Measurements of background noise were recently obtained with a 24-element phased microphone array in the test section of the Arnold Engineering Development Center 80by120-Foot Wind Tunnel at speeds of 50 to 100 knots (27.5 to 51.4 m/s). The array was mounted in an aerodynamic fairing positioned with array center 1.2m from the floor and 16 m from the tunnel centerline, The array plate was mounted flush with the fairing surface as well as recessed 1⁄2 in. (1.27 cm) behind a porous Kevlar screen. Wind-off speaker measurements were also acquired every 15 on a 10 m semicircular arc to assess directional resolution of the array with various processing algorithms, and to estimate minimum detectable source strengths for future wind tunnel aeroacoustic studies. The dominant background noise of the facility is from the six drive fans downstream of the test section and first set of turning vanes. Directional array response and processing methods such as background-noise cross-spectral-matrix subtraction suggest that sources 10-15 dB weaker than the background can be detected.

Measurement of Approach Noise Footprints of a C-17 STOL Aircraft During Conventional and Noise-Mitigating Approach Trajectories

Several conventional and noise-mitigating landing approach patterns were recently successfully demonstrated with a C-17 STOL aircraft, as part of an ongoing study of the integration of ESTOL-class aircraft into the national airspace system. During the demonstration, ground measurements of approach noise were obtained with an array of ground measurement stations at the NASA Dryden Research Flight Center. The measurements confirm projected trends of reduced noise impact to the greater airport vicinity for noise-mitigating approaches relative to a conventional 3 ̊ glide-slope approach.

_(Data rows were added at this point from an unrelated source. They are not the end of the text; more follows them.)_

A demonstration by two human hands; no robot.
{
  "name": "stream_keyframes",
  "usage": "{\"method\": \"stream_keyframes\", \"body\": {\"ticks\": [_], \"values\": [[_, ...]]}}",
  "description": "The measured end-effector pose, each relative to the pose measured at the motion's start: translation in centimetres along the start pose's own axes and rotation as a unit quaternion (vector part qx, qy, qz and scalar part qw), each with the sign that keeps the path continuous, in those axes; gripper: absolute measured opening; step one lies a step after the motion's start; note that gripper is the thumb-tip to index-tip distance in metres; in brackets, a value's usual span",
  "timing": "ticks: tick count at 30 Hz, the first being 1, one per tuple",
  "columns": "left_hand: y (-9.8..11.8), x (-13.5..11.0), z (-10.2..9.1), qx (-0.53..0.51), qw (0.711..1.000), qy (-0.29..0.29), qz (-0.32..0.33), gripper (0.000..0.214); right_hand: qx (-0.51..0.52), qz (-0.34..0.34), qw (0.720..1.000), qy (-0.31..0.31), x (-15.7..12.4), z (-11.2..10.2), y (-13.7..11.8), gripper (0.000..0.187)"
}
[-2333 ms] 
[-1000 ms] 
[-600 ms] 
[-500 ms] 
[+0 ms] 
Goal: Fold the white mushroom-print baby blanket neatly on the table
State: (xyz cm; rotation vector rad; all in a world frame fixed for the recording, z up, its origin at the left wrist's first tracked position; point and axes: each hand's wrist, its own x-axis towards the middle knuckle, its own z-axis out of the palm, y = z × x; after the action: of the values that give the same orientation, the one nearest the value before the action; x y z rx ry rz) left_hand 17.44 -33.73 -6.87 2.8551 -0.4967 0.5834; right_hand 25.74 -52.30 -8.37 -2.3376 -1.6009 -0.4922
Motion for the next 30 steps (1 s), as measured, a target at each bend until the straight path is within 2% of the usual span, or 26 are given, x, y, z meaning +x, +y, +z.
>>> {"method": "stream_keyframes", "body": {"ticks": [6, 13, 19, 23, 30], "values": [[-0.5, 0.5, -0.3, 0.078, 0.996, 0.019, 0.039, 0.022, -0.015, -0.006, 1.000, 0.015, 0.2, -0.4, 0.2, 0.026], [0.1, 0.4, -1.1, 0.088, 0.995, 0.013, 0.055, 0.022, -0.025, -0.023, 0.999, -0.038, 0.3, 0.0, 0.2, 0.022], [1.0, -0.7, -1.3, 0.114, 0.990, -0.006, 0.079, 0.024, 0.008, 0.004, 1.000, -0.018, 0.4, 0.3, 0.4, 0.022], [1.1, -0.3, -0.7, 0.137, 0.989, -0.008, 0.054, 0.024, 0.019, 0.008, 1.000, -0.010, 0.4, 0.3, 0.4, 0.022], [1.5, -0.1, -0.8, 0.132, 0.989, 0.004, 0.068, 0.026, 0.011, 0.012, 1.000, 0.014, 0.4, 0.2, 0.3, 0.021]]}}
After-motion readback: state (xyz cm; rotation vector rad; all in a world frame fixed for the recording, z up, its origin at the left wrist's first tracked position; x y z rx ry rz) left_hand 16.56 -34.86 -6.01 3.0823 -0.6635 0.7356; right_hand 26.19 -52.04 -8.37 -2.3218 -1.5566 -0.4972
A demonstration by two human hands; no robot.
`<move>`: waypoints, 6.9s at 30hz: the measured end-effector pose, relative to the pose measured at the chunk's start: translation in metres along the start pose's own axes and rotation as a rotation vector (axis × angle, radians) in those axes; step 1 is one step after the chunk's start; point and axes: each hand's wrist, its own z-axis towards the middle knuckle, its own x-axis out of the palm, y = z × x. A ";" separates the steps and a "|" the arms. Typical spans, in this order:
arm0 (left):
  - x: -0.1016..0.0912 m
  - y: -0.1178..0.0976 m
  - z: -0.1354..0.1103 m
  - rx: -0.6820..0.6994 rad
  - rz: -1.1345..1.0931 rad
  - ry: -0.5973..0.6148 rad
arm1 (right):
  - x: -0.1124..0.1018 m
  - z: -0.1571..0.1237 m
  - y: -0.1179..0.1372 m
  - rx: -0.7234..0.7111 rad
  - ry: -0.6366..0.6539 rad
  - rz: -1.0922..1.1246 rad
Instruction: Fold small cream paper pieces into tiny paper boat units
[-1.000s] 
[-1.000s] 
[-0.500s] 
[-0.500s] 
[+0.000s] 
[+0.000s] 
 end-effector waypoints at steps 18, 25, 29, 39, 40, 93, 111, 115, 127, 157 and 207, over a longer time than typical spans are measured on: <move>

Subspace-based background subtraction applied to aeroacoustic wind tunnel testing

A subspace-based form of background subtraction is presented and applied to aeroacoustic wind tunnel data. A variant of this method has seen use in other fields such as climatology and medical imaging. The technique is based on an eigenvalue decomposition of the background noise cross-spectral matrix. Simulated results indicate similar performance to conventional background subtraction when the subtracted spectra are weaker than the true contaminating background levels. Superior performance is observed when the subtracted spectra are stronger than the true contaminating background levels, and when background data do not match between measurements. Experimental results show limited success in recovering signal behavior for data in which conventional background subtraction fails. The results also demonstrate the subspace subtraction technique’s ability to maintain a physical coherence relationship in the modified cross-spectral matrix. Deconvolution results from microphone phased array data indicate that array integration methods are largely insensitive to subtraction type, and that background subtraction with appropriate background data is an effective alternative to diagonal removal.

Measurements of unsteady pressure fluctuations in the near-field of a solid rocket motor plume

Near-plume fluctuating pressures were measured during five static burns of a two-stage solid rocket motor. An array of 11 water-cooled dynamic pressure sensors was used for the near-field survey, and a condenser microphone was used to monitor the far-field acoustic fluctuations. During the initial high-thrust phase of the burn, the plume was nearly ideally expanded, while in the following low-thrust phase, it was highly over-expanded and showed the presence of clear shock patterns. This paper presents time histories and spectra measured for the two thrust conditions. Spectra from very close to the plume show high levels of low-frequency fluctuations which are known to produce significant vibro-acoustic response of the spacecraft structures. The far-field microphone signal was dominated by mixing noise with little evidence of contribution from shock-associated noise, even for the over-expanded condition. The work was performed in support of an effort to improve predictions of the acoustic environment of a manned spacecraft, such as NASAs Orion Crew Vehicle, during pad abort scenarios.